Note on the material below: return exactly the lines from the line that holds "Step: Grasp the" through the line that holds "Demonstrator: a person", and leave out each picture.

++++++++++++++++++++

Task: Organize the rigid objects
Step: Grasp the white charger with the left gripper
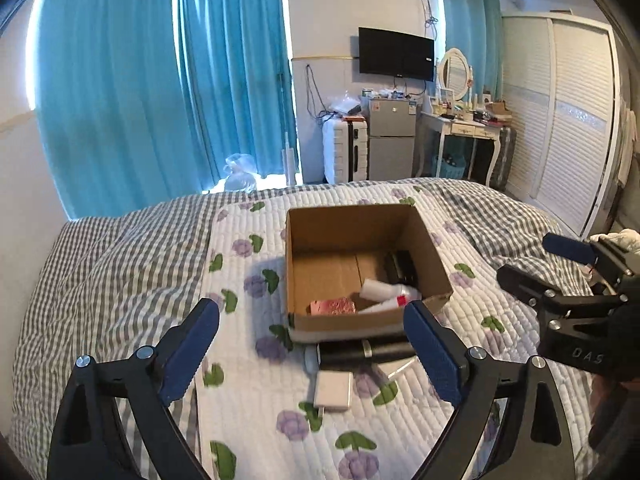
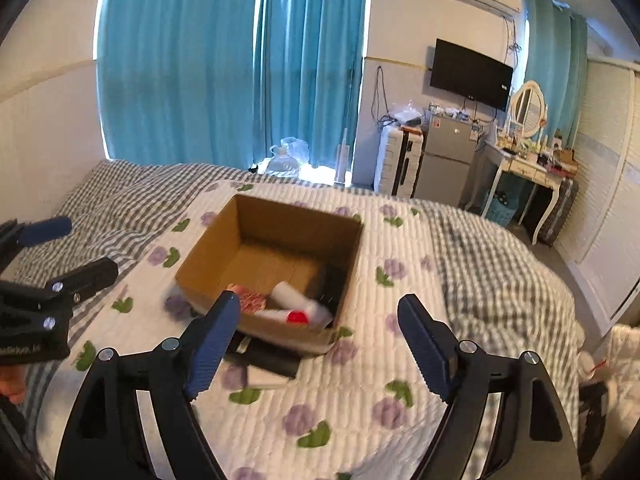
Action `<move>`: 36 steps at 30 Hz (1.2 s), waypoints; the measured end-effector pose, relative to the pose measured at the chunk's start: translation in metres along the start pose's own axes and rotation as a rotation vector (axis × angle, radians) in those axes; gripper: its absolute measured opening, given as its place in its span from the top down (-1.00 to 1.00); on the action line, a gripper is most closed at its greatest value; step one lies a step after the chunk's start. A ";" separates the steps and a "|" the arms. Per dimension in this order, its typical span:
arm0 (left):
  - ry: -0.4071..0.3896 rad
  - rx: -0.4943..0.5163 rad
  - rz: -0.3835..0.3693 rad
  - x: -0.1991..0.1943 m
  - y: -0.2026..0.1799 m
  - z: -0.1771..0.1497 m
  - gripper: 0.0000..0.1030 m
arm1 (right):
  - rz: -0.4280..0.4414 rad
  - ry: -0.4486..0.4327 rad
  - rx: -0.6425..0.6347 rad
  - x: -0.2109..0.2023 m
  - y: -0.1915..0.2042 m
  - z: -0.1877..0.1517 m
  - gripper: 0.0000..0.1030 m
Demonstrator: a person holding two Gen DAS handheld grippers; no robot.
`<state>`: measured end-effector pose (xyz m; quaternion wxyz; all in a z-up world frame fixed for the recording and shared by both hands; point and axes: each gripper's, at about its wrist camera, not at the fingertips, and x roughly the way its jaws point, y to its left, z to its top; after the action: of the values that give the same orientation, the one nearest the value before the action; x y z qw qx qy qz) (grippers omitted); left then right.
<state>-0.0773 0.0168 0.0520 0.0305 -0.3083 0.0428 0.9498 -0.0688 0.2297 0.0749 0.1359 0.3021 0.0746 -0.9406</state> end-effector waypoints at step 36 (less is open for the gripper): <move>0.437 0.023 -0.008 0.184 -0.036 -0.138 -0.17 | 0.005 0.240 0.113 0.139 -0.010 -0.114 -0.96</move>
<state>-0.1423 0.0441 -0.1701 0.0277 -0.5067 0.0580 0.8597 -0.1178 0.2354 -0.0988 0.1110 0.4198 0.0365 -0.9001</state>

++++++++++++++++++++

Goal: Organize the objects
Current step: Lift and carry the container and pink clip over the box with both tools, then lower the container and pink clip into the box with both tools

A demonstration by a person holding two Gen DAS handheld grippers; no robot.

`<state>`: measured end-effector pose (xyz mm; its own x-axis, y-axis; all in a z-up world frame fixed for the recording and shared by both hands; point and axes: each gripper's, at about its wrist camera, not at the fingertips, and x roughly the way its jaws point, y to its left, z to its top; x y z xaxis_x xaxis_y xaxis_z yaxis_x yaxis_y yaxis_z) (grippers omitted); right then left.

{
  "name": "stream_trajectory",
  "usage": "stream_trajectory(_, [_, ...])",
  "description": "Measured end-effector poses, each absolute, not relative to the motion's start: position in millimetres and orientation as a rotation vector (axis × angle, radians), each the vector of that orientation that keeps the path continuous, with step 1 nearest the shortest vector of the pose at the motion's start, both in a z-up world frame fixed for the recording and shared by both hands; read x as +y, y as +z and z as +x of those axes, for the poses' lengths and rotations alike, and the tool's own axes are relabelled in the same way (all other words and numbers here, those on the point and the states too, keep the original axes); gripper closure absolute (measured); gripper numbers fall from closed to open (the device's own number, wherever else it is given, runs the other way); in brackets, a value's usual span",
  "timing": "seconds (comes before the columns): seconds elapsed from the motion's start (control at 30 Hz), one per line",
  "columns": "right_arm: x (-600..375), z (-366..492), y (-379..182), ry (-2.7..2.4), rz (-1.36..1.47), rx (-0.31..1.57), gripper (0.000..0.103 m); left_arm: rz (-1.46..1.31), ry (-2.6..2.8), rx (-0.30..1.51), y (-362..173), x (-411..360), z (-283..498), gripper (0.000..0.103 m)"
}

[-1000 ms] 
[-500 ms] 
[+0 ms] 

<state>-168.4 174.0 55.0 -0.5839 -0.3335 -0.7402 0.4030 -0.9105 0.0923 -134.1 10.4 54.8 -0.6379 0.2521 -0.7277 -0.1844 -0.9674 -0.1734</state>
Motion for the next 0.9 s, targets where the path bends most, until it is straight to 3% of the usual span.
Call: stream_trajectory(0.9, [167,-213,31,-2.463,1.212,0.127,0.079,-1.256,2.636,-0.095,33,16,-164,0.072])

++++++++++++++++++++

▶ EXPECTED ANSWER:
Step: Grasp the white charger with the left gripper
Action `<move>`: 36 steps at 30 Hz (1.2 s), waypoints; the measured end-effector pose, relative to the pose measured at the chunk's start: translation in metres along the start pose's own axes and rotation as a rotation vector (axis × angle, radians) in those axes; gripper: its absolute measured opening, given as its place in its span from the top down (-1.00 to 1.00); on the action line, a gripper is most closed at its greatest value; step one lies a step after the chunk's start. A ";" separates the steps and a "|" the arms. Per dimension in this order, its typical span:
arm0 (left):
  - ry: -0.4071..0.3896 rad
  - rx: -0.4943..0.5163 rad
  - rz: -0.3835..0.3693 rad
  - x: -0.1991..0.1943 m
  - y: -0.2026..0.1799 m
  - z: -0.1771..0.1497 m
  - gripper: 0.0000..0.1030 m
arm1 (right):
  - rz: -0.4280..0.4414 rad
  - ry: -0.4486..0.4327 rad
  - rx: -0.6425..0.6347 rad
  - x: -0.2109..0.2023 m
  - y: -0.1915..0.2042 m
  - z: -0.1877..0.1517 m
  - gripper: 0.0000..0.1030 m
Demonstrator: a person holding two Gen DAS handheld grippers; no robot.

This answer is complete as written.